The findings indicated reduced vagal (relative to sympathetic) tone amongst pCF patients, indicating that at the very least a number of pCF group individuals suffered from dysautonomia.

As well as, pCF patients had lower HR variability, indicating increased sympathetic nervous system activity. Habituation of galvanic skin responses to loud (startling) sounds was also lower amongst pCF subjects, further supporting sympathetic output excess.

Further, pCF patients had elevated core body temperatures, indicating long-term effects of acute COVID-19 on immunological activation and pulmonary function and/or a generalized enhanced sympathetic drive in pCF. The mean ML classifier accuracy was 70.0%.

Conclusions

Overall, the study findings highlighted the neural aspect of pCF pathogenesis.

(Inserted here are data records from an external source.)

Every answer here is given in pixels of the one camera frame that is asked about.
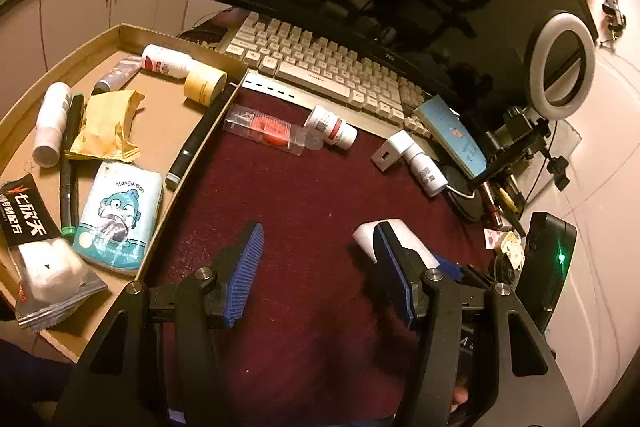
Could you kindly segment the white power adapter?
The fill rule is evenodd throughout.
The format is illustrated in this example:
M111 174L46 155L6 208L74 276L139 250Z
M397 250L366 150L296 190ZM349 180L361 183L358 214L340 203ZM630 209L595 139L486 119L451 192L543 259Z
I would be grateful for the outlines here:
M391 135L380 148L371 156L371 161L378 170L384 172L395 164L406 150L414 143L405 130L400 130Z

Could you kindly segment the gold foil packet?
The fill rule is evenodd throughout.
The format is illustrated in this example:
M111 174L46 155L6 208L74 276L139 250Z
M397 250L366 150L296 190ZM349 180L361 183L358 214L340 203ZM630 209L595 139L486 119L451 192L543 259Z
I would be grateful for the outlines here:
M70 159L102 159L131 162L141 153L129 141L134 115L144 100L136 90L91 95L72 148Z

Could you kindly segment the black snack packet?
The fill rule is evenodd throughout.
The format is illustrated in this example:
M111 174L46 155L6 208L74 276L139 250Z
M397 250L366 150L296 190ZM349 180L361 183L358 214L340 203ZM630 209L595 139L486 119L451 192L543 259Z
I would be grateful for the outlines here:
M48 329L107 290L64 239L30 174L2 185L1 230L18 273L16 318L23 329Z

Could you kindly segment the black device green light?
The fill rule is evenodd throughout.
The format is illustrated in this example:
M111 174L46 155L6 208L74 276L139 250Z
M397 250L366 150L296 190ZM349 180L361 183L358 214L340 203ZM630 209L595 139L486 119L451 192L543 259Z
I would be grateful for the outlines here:
M530 217L525 262L515 292L542 333L559 302L576 241L575 225L548 212Z

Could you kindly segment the clear case red item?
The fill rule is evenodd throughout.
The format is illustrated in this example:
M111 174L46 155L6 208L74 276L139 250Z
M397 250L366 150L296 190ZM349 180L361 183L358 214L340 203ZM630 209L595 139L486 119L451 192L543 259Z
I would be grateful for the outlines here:
M224 131L295 156L305 150L318 152L324 147L317 132L239 104L229 109Z

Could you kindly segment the white pill bottle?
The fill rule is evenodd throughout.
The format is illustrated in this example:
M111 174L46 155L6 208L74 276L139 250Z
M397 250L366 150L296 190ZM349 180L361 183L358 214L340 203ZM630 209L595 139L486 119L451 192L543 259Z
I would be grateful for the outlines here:
M419 144L413 143L405 150L405 161L409 165L414 179L429 198L442 193L448 185L446 176L435 161L422 150Z

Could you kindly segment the silver cream tube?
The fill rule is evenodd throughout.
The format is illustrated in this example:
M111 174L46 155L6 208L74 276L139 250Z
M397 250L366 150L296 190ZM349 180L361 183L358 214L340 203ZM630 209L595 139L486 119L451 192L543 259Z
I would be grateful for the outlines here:
M96 82L92 95L122 89L139 72L141 63L142 58L140 56L127 55L123 57L107 74Z

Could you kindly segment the white keyboard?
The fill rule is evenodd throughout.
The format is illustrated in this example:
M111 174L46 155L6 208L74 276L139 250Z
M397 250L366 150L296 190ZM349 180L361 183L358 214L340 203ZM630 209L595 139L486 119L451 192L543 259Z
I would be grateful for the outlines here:
M223 54L293 86L343 103L427 138L413 112L424 91L396 72L306 28L258 12L244 12L218 44Z

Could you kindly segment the yellow cap white bottle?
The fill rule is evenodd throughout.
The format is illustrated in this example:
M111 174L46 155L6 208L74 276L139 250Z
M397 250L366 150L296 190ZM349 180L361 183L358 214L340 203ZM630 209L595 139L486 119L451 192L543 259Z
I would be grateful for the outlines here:
M183 94L192 102L209 106L227 86L227 74L221 69L194 60L189 54L155 44L142 53L142 68L148 72L183 81Z

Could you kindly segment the floral white pouch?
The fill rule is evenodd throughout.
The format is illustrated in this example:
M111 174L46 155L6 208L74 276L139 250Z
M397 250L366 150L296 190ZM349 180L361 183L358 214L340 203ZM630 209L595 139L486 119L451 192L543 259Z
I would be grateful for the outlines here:
M525 248L517 231L484 230L485 246L497 254L506 255L515 270L524 267Z

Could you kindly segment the small white jar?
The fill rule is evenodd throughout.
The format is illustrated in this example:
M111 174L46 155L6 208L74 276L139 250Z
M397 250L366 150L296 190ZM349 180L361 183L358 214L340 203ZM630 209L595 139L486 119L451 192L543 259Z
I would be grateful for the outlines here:
M346 120L329 109L317 105L308 115L304 128L324 143L342 150L349 150L355 143L358 131Z

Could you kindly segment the white spray bottle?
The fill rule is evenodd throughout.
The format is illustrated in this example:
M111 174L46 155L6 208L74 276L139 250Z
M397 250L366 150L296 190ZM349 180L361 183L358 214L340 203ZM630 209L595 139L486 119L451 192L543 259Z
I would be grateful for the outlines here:
M64 82L55 82L44 94L36 121L32 159L42 168L52 168L60 160L72 91Z

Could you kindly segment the black pen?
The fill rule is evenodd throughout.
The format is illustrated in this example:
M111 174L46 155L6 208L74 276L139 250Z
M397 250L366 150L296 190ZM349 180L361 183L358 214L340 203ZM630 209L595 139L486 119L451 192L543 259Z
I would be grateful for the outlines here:
M186 142L184 142L178 156L165 176L165 185L169 190L175 191L179 185L186 173L186 169L191 165L195 153L204 143L208 132L214 127L217 118L224 113L224 106L231 100L232 94L237 87L238 85L236 83L230 82L228 86L221 91L221 94L216 96L215 100L210 103L209 108L188 136L188 139L186 139Z

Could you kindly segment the black lamp stand base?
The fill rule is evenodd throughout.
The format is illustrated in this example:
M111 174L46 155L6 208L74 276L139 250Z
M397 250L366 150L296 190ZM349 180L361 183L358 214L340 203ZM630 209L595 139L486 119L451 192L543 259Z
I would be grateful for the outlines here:
M471 191L466 176L454 166L442 166L447 179L444 194L457 215L470 222L478 222L483 217L484 208L480 193Z

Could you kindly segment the blue notebook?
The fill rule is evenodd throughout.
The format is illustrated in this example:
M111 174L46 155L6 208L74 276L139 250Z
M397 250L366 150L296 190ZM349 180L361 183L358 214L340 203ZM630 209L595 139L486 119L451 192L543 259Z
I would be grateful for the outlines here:
M413 115L469 179L476 178L486 170L484 153L439 95L423 102Z

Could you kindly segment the dark red tube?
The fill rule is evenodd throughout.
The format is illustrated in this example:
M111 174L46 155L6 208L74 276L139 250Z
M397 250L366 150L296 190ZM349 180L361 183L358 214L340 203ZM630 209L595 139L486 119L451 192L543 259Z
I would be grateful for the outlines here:
M491 230L500 230L503 227L502 213L500 208L495 202L494 194L492 194L491 187L488 182L483 183L479 188L480 197L483 201L484 207L484 225Z

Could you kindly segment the green black marker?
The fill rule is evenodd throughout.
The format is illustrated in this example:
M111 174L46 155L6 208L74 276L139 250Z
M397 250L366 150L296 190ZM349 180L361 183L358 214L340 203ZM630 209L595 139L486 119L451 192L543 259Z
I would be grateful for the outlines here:
M60 157L60 220L63 239L71 244L74 241L78 218L78 184L75 163L66 156L78 135L84 96L75 94L67 114L66 128Z

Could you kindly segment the blue cartoon tissue pack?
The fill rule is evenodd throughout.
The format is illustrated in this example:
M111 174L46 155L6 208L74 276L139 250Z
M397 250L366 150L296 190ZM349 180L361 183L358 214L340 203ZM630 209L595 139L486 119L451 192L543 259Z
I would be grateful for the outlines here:
M163 177L104 161L82 210L73 247L104 269L134 274L142 265L163 197Z

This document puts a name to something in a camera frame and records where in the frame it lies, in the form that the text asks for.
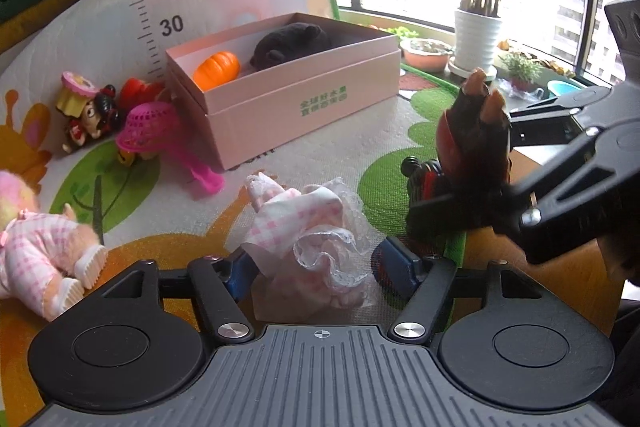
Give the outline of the red black figurine doll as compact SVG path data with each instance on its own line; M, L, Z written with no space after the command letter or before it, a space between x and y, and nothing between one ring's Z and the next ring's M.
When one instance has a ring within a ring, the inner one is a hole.
M462 83L454 104L439 117L436 157L421 160L408 156L402 161L400 171L407 178L407 192L422 181L447 181L456 191L490 191L508 183L511 124L505 105L500 92L488 89L484 70L474 70ZM420 255L440 255L451 234L421 242L406 232L402 241Z

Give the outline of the pink checkered doll dress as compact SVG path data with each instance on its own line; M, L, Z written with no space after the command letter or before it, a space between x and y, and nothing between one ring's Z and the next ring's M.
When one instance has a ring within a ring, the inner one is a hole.
M302 323L372 305L370 261L383 235L342 179L299 190L260 172L245 188L255 216L241 247L259 271L252 284L257 320Z

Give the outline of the red hooded doll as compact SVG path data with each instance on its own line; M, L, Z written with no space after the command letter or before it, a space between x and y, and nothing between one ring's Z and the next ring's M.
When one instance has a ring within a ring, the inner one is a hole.
M165 83L129 78L119 91L117 106L124 112L130 112L131 109L141 104L170 101L171 93Z

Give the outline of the orange toy pumpkin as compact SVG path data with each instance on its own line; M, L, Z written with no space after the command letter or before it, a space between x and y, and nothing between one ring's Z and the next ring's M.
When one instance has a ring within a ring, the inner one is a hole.
M241 64L229 51L216 52L198 65L192 75L194 83L203 91L209 91L238 78Z

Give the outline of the pink cupcake toy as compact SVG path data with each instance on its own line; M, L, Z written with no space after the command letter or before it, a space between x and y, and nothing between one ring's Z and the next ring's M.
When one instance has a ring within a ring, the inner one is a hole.
M61 82L55 108L66 117L79 118L87 103L100 92L90 80L74 72L62 72Z

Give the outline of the black plush cat toy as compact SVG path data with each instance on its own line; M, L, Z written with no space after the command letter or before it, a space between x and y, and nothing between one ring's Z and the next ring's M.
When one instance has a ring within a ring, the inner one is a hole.
M320 26L290 23L259 40L250 58L250 66L264 70L326 51L330 47L331 39Z

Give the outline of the red flower pot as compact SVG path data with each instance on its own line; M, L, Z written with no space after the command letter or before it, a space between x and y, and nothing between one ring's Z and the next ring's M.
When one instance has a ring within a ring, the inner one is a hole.
M400 42L405 62L422 72L443 72L454 55L454 48L446 42L431 38L408 38Z

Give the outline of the pink toy net scoop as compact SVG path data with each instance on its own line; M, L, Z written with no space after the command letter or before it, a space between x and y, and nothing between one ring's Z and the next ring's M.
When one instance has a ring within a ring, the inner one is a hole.
M217 194L224 187L224 177L186 147L186 128L169 102L143 103L131 109L115 144L117 159L124 166L165 155L189 171L207 194Z

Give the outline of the baby doll pink pajamas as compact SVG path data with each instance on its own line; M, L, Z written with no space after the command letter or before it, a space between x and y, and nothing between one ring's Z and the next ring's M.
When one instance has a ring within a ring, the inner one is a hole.
M96 286L108 249L91 225L40 209L34 190L17 174L1 173L1 297L20 300L51 322Z

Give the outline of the pink cardboard box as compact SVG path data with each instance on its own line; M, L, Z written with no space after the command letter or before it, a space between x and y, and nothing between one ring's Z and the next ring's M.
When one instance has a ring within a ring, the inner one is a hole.
M256 70L256 44L290 23L320 26L331 47ZM195 69L216 52L241 62L238 78L203 92ZM230 170L262 153L396 95L400 49L389 32L305 13L268 18L174 46L166 51L172 90L219 165Z

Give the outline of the black haired figurine doll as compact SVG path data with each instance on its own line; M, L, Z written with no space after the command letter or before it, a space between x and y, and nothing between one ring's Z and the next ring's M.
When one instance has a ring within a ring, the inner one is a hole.
M84 105L78 117L67 118L62 143L66 154L84 147L90 140L106 138L122 129L124 114L116 104L115 95L116 88L107 84Z

Essentially the most regularly reported pCF symptoms include exhaustion following slight cognitive or physical activity, depending on neural circuits.

Post-COVID fatigue doesn’t result from a generalized deficit but particular alterations in specific neural circuits. The findings could aid in a more accurate pCF diagnosis based on signs moderately than symptoms only.

As well as, objective assessments can discover high-risk individuals for whom more prompt management of otherwise mild COVID-19 could also be required.

Nonetheless, further research must be conducted, including longitudinal evaluations of post-COVID fatigue patients, to find out whether the changes occurred before the onset of fatigue or alongside fatigue.